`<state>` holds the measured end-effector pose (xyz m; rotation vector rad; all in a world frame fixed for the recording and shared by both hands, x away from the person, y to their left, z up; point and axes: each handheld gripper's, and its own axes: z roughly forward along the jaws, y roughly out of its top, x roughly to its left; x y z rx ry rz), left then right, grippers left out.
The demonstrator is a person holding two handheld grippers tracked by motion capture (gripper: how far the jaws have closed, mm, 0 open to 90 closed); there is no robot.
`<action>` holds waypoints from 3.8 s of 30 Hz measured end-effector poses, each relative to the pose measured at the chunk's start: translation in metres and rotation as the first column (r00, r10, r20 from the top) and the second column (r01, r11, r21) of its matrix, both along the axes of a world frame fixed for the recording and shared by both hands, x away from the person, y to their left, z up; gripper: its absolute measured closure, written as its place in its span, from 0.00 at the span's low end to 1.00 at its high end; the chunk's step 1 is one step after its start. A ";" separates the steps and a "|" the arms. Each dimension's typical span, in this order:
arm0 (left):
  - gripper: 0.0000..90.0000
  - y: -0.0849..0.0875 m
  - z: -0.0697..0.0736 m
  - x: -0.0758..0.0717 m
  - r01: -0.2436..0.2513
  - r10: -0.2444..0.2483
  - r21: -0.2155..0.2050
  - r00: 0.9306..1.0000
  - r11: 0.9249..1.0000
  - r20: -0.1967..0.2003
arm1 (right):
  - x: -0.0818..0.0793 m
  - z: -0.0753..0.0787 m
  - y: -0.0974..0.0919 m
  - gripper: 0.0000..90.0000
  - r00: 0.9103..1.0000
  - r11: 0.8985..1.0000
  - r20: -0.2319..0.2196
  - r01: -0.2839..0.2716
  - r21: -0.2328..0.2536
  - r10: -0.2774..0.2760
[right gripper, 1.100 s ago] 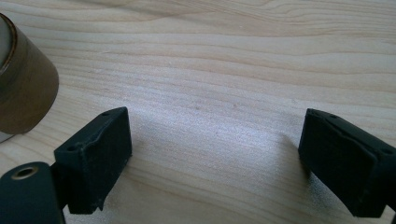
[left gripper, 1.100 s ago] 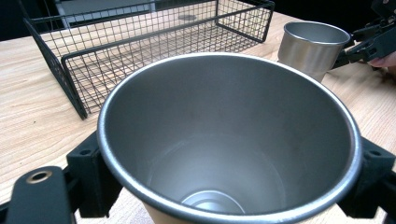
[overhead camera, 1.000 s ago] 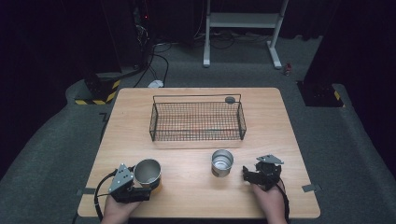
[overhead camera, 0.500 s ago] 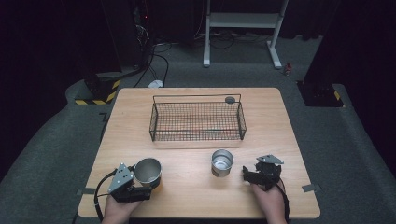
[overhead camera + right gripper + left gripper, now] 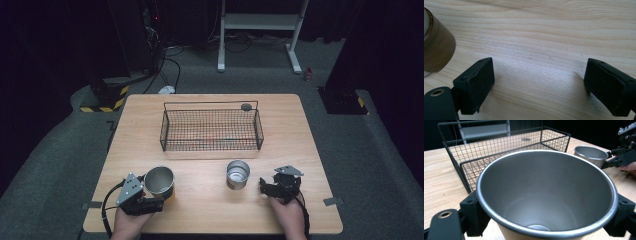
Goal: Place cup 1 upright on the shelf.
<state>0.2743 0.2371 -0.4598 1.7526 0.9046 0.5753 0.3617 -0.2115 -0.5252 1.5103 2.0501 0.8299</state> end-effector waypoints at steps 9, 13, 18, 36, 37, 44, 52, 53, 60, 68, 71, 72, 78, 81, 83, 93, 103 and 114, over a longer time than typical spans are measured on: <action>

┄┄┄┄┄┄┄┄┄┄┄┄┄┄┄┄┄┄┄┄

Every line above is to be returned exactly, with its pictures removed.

Expected answer:
`<state>` holds the measured end-effector pose (xyz m; rotation vector rad; all in a world frame fixed for the recording and shared by both hands, x away from the person, y to their left, z up; point and axes: each handheld gripper's, and its own axes: z roughly forward along the jaws, y roughly out of its top, x roughly to its left; x y z rx ry rz), left then right, grippers left out.
The demonstrator is a person holding two handheld grippers tracked by motion capture (gripper: how far the jaws have closed, mm, 0 open to 90 closed); there is no robot.
`<action>` holds waypoints from 3.8 s of 30 Hz measured end-effector poses, each relative to the pose measured at the chunk's start: translation in metres and rotation as the first column (r00, r10, r20 from the top) and the second column (r01, r11, r21) of its matrix, both along the axes of a world frame fixed for the recording and shared by both hands, x away from the person, y to their left, z up; gripper: its absolute measured closure, written as its place in its span, from 0.00 at the span's low end to 1.00 at its high end; the chunk's step 1 is one step after its start. A ";" separates the steps and a "|" the arms. Each dimension's typical span, in this order:
arm0 (left):
  - gripper: 0.0000..90.0000
  - y: -0.0849..0.0875 m
  - z: -0.0697..0.0736 m
  - x: -0.0758..0.0717 m
  - r01: -0.2436..0.2513
  - r10: -0.2444..0.2483
  - r21: -0.2155..0.2050
  - r00: 0.9306..1.0000
  - r11: 0.9249..1.0000
  - r20: -0.1967..0.2003
arm1 (right):
  - x: -0.0818..0.0793 m
  - z: -0.0753..0.0787 m
  - y: -0.0974..0.0919 m
  - gripper: 0.0000..90.0000
  - r00: 0.9103..1.0000
  - r11: 0.8985..1.0000
  - r20: -0.2319..0.2196
  - r01: -0.2839..0.2716
  - r21: -0.2328..0.2536
  - r10: -0.2774..0.2760
[right gripper, 1.100 s ago] 
[left gripper, 1.100 s ago] 
[overhead camera, 1.000 s ago] 
[overhead camera, 0.500 s ago] 
[overhead camera + right gripper + left gripper, now] 
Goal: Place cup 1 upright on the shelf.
<state>0.2743 0.2371 -0.4598 1.7526 0.9046 0.5753 0.3617 -0.2115 -0.5252 1.5103 2.0501 0.8299</state> end-effector waypoints at steps 9, 13, 18, 36, 37, 44, 52, 53, 60, 68, 71, 72, 78, 81, 83, 93, 103 and 114, over a longer time than typical spans are measured on: <action>

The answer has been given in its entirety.